--- DIRECTIONS ---
Would you return the lines that run from the start of the data below to the line with "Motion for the", both included, exactly as written and without pictures?

━━━━━━━━

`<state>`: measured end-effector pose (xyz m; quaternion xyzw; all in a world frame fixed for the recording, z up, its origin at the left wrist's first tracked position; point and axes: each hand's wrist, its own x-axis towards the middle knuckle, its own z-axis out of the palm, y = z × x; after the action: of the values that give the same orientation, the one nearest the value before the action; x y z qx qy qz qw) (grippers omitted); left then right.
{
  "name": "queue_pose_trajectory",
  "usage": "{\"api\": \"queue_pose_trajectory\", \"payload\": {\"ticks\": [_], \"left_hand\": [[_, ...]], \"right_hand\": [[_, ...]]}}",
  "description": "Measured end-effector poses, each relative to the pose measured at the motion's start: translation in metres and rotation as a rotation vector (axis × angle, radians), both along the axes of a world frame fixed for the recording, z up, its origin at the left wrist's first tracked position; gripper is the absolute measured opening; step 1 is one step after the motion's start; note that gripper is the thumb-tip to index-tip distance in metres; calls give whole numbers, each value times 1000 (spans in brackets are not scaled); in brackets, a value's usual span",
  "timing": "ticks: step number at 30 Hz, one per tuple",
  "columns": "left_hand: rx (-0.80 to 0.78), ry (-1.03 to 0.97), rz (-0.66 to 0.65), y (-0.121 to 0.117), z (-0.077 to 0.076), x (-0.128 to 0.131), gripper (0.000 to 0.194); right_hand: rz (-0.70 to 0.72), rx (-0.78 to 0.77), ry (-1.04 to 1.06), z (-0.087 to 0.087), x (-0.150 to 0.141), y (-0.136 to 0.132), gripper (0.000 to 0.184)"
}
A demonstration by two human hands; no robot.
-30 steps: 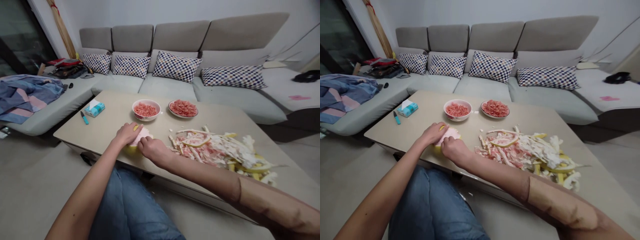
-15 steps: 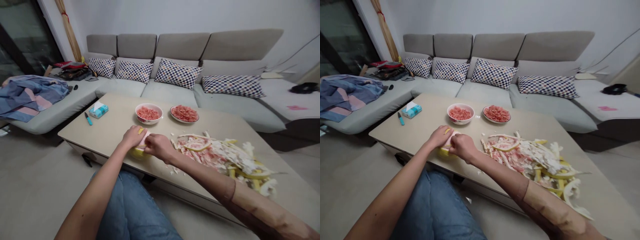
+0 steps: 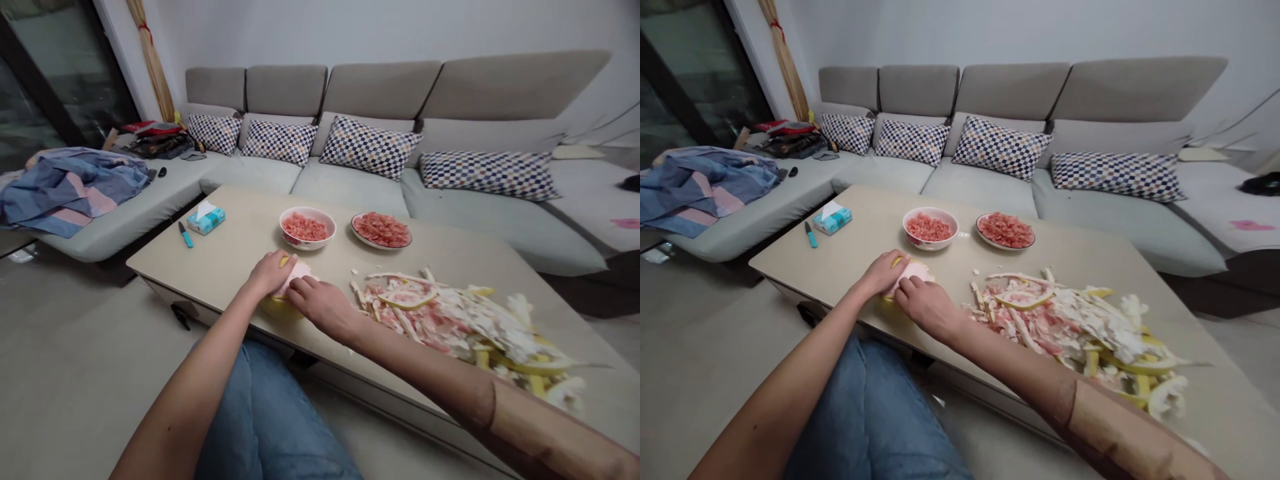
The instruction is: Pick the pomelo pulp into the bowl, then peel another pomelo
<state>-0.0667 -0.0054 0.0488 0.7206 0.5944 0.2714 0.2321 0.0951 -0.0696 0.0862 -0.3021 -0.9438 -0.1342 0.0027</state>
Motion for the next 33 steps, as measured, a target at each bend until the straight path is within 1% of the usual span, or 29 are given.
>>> {"api": "queue_pose_trajectory", "payload": {"ticks": [4,7,10,13,15,16,18,20,22,23,25,30,33], "left_hand": [[-8,-26,-7,3,-2,-2,47],[-19,-45,-15,4,-3,-3,49],[-37,-60,-29,4,-2,-5,47],[-48,-68,-30,1,-1,-9,47],[-53,-69,-25,-3,1,-10,51],[-55,-68,-22,-4,1,-10,52],[-58,-63,-10,-7,2,-9,52],[-59,-54,7,-8,1,-7,52],[-60,-44,27,-7,1,-5,52],[-60,-40,35,-7,1,-3,52],[-59,-30,47,-7,1,-2,52],[-39,-14,71,-11,3,-2,51],[-21,-5,102,-15,4,-3,48]], "right_hand": [[9,-66,-17,6,-14,0,26],[-26,-55,-41,6,-26,-3,28],[-44,-19,-44,0,-36,-4,31],[-20,-4,-21,-10,-37,2,28],[21,11,55,-17,-31,7,25],[44,24,126,-20,-27,9,24],[69,44,325,-26,-17,11,24],[70,32,536,-32,-9,7,25],[45,5,667,-36,-4,1,24],[28,-5,689,-37,-3,-2,23],[-20,-13,683,-38,-4,-8,21],[-201,-24,652,-33,-10,-15,8],[-254,-4,643,-35,-12,-15,5]]}}
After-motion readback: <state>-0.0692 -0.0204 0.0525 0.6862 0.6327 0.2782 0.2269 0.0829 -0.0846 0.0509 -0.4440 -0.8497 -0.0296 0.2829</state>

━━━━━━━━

--- COMPLETED EXERCISE ---
`<state>`: measured end-effector pose (xyz m; quaternion xyzw; all in a world frame fixed for the recording, z up, its origin at the left wrist's first tracked position; point and axes: each hand's wrist, its own x-axis towards the middle knuckle, its own z-axis out of the palm, y = z × x; after the action: of the values that give the same orientation, the one nearest the value before the action; x y z qx qy qz qw) (grippers omitted); left then right.
{
  "name": "queue_pose_trajectory",
  "usage": "{\"api\": \"queue_pose_trajectory\", \"payload\": {\"ticks\": [_], \"left_hand\": [[_, ...]], \"right_hand\": [[_, ...]]}}",
  "description": "Measured end-effector poses, each relative to the pose measured at the motion's start: translation in metres and rotation as a rotation vector (axis × angle, radians), both along the axes of a world frame fixed for the recording, z up, its origin at the left wrist's first tracked position; gripper is the absolute measured opening; step 1 is one step after the motion's start; note that gripper is the thumb-tip to index-tip distance in metres; calls give whole numbers, each value times 1000 (spans in brackets are not scaled); in brackets, a value's usual span",
  "timing": "ticks: step number at 30 Hz, one per tuple",
  "columns": "left_hand: rx (-0.80 to 0.78), ry (-1.03 to 0.97), rz (-0.66 to 0.65), y (-0.121 to 0.117), z (-0.077 to 0.076), x (-0.128 to 0.131), gripper (0.000 to 0.194); right_hand: rz (-0.70 to 0.72), rx (-0.78 to 0.77), ry (-1.04 to 1.06), z (-0.087 to 0.087), x (-0.150 to 0.141), y (-0.136 to 0.132), gripper (0.000 to 0.184)"
}
A demonstration by two human hands; no robot.
-30 steps: 
-15 steps: 
+0 steps: 
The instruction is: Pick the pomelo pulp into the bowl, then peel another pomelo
<state>-0.0667 -0.0054 0.0488 0.7206 0.5944 0.2714 0.2321 0.0951 -0.0696 0.0862 -0.3021 -0.9438 -0.1342 0.0027</state>
Motion for the next 33 steps, as measured, a target at each bend until the straight path is within 1% of the usual span, or 29 are given.

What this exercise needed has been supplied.